University policies in the West now aim to categorically define prohibited forms of relationships and describe what such prohibition entails. For instance, as per the policy in force at the University of Oxford: “‘Intimate relationship’ includes sexual or romantic relationships, marriage or life partnerships, regardless of gender, gender identity or sexual orientation, including a brief relationship and one-off occurrences, and whether they are conducted in person and/or online and/or via electronic or any other form of communication.” The policy further regulates “close relationship” between staff and students, the definition of which excludes intimate relationships and refers to “a relationship where the nature, content, emotional involvement and/or frequency of interactions and/or communications between a staff member and a student transgress the boundaries of professional conduct, or may be reasonably perceived to do so.”
In cases where there is a pre-existing close relationship or one developed afterwards, the member of staff remains obligated to declare it to the appropriate authority (usually the head of a department or faculty). The Oxford policy also provides the caveat that it is “impossible to cover every potential situation which might involve (or be perceived to involve) transgression of the boundaries of professional conduct.” Accordingly, it notes that any relationship “which involves (or is perceived to involve)” characteristics such as any form of dependence (whether emotional, practical, financial or otherwise) from either party and/or favouritism towards any student will always transgress the boundaries of professional conduct and must be declared. If in doubt, the policy notes, “the best course is to declare a relationship, or any interaction with a student that is of concern, so that appropriate measures (to protect both the student and the member of staff) can be considered by the authority.”

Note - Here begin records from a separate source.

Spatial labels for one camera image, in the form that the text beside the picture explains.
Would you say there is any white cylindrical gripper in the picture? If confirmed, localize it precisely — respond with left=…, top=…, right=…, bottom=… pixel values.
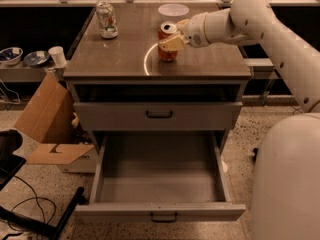
left=158, top=9, right=234, bottom=52

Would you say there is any red coke can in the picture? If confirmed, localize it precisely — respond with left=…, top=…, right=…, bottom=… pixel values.
left=158, top=21, right=178, bottom=62

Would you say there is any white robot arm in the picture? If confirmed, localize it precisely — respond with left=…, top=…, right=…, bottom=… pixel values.
left=158, top=0, right=320, bottom=240

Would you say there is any grey drawer cabinet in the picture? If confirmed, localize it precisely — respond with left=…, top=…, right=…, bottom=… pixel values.
left=64, top=3, right=251, bottom=146

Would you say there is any white green soda can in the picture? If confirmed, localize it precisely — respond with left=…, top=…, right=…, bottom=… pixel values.
left=96, top=2, right=118, bottom=39

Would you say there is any closed top drawer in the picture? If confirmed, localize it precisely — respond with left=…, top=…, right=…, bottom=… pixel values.
left=74, top=102, right=242, bottom=131

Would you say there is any open middle drawer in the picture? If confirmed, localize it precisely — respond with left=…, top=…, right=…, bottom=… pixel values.
left=76, top=132, right=246, bottom=223

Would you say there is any white ceramic bowl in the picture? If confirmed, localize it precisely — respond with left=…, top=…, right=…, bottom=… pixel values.
left=158, top=3, right=189, bottom=22

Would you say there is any grey side shelf right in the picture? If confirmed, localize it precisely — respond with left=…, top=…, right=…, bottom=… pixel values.
left=244, top=58, right=274, bottom=79

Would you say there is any grey side shelf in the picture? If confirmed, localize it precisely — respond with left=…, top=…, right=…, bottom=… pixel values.
left=244, top=58, right=274, bottom=79
left=0, top=62, right=66, bottom=83

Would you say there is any white paper cup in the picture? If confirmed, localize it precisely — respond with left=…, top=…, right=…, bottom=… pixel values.
left=48, top=46, right=67, bottom=68

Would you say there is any blue patterned bowl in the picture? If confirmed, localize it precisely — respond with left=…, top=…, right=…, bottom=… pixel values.
left=23, top=51, right=50, bottom=67

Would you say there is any brown cardboard box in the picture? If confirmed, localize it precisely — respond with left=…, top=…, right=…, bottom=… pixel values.
left=14, top=75, right=97, bottom=173

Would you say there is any grey side shelf left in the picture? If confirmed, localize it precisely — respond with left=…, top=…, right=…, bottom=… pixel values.
left=0, top=62, right=66, bottom=83

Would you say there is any black chair base left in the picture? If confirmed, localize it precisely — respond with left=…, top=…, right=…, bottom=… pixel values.
left=0, top=129, right=86, bottom=240

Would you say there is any black floor cable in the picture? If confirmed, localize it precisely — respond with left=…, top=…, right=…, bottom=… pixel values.
left=6, top=174, right=58, bottom=233

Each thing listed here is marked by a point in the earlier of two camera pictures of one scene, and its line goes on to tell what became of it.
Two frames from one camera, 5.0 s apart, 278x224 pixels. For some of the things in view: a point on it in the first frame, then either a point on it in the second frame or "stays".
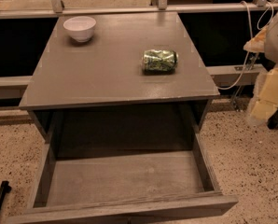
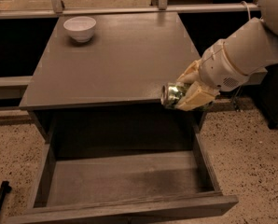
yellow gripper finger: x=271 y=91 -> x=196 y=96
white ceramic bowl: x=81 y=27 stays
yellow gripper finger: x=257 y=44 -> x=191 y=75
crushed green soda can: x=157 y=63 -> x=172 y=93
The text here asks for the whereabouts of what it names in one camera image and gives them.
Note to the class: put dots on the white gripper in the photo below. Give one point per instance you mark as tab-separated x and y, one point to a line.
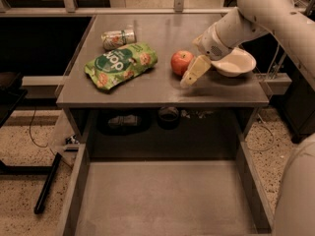
210	45

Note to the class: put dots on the red apple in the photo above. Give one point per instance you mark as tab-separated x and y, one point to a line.
180	61

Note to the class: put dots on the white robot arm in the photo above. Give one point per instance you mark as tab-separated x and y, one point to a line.
295	209

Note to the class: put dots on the open grey top drawer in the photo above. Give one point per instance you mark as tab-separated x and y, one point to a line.
156	189

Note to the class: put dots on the white bowl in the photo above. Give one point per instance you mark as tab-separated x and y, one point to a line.
236	63

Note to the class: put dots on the dark round cup under table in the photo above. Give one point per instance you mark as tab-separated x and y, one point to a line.
168	118

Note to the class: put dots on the grey cabinet table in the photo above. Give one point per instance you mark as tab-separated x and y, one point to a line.
166	34

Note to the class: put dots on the green chip bag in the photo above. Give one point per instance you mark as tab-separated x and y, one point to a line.
120	65

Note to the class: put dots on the green and white soda can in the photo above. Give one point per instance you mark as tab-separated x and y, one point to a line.
117	38

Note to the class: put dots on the dark tray under table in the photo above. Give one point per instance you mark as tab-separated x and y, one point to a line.
123	123

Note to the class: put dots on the black table leg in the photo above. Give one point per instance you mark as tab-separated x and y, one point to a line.
39	207

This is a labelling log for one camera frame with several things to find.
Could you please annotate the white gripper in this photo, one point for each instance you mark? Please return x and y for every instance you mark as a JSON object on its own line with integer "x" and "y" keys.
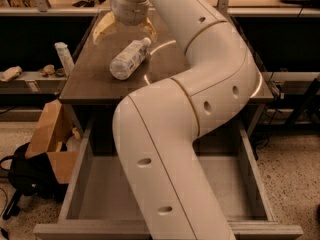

Some policies also prohibit teaching staff from communicating with students outside of office hours or meeting them outside the university without declaring it to the appropriate authority.
In Bangladesh, in the absence of any written policies whatsoever, staff-student relationships are largely left to intuition, discretion, and instinct. At times, there are seemingly minor complaints of favouritism and hostility. In the worst cases, this may enable more serious dynamics of manipulation, harassment, and abuse.
We often approach crises in isolation, blinded by privilege and disabled by myopia, without understanding or appreciating the overarching system and power structure within which the so-called isolated incidents occur. Ad hoc fixes are ad hoc after all, and there is no alternative to predictable remedials when it comes to coexisting as a community and navigating potential contestation. While awaiting credible investigation and answers in Munira’s case, we must also pause and look inward to interrogate the continuum of power and privilege we navigate, and address the reprehensibly consequential lack of written policies to govern our conduct and relationships with our students, as well as among the students themselves, as members of the academic community.
Psymhe Wadud currently on study leave, teaches law at the University of Dhaka.
Views expressed in this article are the author's own.